Scientists have discovered that it is possible to identify people at high risk of developing acute myeloid leukemia (AML) years before diagnosis. The study, published in the journal Nature, found that blood tests looking for changes in the DNA code can reveal the roots of AML in healthy people.
Further research could allow earlier detection and monitoring of people at risk of AML in the future, and open the prospect of developing ways to reduce the likelihood of developing this cancer.
Acute myeloid leukemia
Acute myeloid leukemia is an aggressive blood cancer that affects people of all ages. The cancer cells multiply quickly in the bone marrow and stop the production of normal blood cells, leading to fatal infections and bleeding.
Mainstream treatments for AML treatments have changed very little for several decades, and while some patients are cured, the majority are not. To uncover the earliest steps in the development of AML, the researchers collaborated with the European Prospective Investigation into Cancer and Nutrition (EPIC) study.
Enrolment into EPIC started in 1992, and a large number of people have been enrolled and followed up for cancer development, with lifestyle data and blood samples collected.
Some of these people later developed AML and, using their stored blood samples; the researchers were able to look back in time to see which genetic changes were already present years before the disease appeared.
The scientists, including researchers from the Princess Margaret Cancer Centre in Canada and the Weizmann Institute in Israel, sequenced the stored blood DNA from 124 AML patients and compared it to that from 676 people who remained free from AML or related cancer.
Remarkably, they discovered that many of the people that went on to develop AML had particular genetic changes that set them apart from those who did not. These changes could be used collectively to develop a predictive test for AML risk.
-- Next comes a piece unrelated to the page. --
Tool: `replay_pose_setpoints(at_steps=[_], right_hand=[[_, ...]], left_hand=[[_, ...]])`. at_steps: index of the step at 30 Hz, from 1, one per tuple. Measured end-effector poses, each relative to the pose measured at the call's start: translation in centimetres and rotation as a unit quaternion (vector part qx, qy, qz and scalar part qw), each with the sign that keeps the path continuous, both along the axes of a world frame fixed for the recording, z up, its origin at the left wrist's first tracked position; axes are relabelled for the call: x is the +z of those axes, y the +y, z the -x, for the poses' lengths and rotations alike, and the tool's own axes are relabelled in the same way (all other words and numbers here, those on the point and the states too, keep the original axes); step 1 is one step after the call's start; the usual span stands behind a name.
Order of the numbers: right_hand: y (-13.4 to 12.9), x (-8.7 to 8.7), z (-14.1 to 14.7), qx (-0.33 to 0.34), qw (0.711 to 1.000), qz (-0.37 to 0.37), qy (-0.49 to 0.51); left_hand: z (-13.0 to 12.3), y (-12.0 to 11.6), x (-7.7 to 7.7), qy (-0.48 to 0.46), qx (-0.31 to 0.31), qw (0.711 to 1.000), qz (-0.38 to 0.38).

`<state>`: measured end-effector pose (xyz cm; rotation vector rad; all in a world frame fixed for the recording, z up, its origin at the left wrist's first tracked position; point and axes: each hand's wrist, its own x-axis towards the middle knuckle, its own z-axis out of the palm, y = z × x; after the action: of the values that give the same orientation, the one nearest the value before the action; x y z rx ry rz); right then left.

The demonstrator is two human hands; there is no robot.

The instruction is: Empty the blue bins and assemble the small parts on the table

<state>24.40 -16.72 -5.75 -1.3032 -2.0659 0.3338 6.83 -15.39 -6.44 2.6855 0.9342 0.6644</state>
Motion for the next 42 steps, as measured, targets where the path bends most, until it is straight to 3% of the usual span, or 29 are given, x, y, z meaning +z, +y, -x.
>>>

Dr. Grace Collord, a joint first author on the paper from the Wellcome Sanger Institute and the University of Cambridge, said: "Acute myeloid leukemia often appears very suddenly in patients, so we were surprised to discover that its origins are generally detectable more than five years before the disease develops. This provides proof-of-principle that it may be possible to develop tests to identify people at high risk of developing AML."
The study focussed on selected genes known to be associated with AML, and found frequent mutations in some of these genes in many individuals, including some people that did not develop AML.
However, the researchers discovered that people who were en-route to developing AML had a higher number of mutations and that the mutations were often present in a larger fraction of their blood cells. Furthermore, specific blood test results were subtly different in those who later developed AML.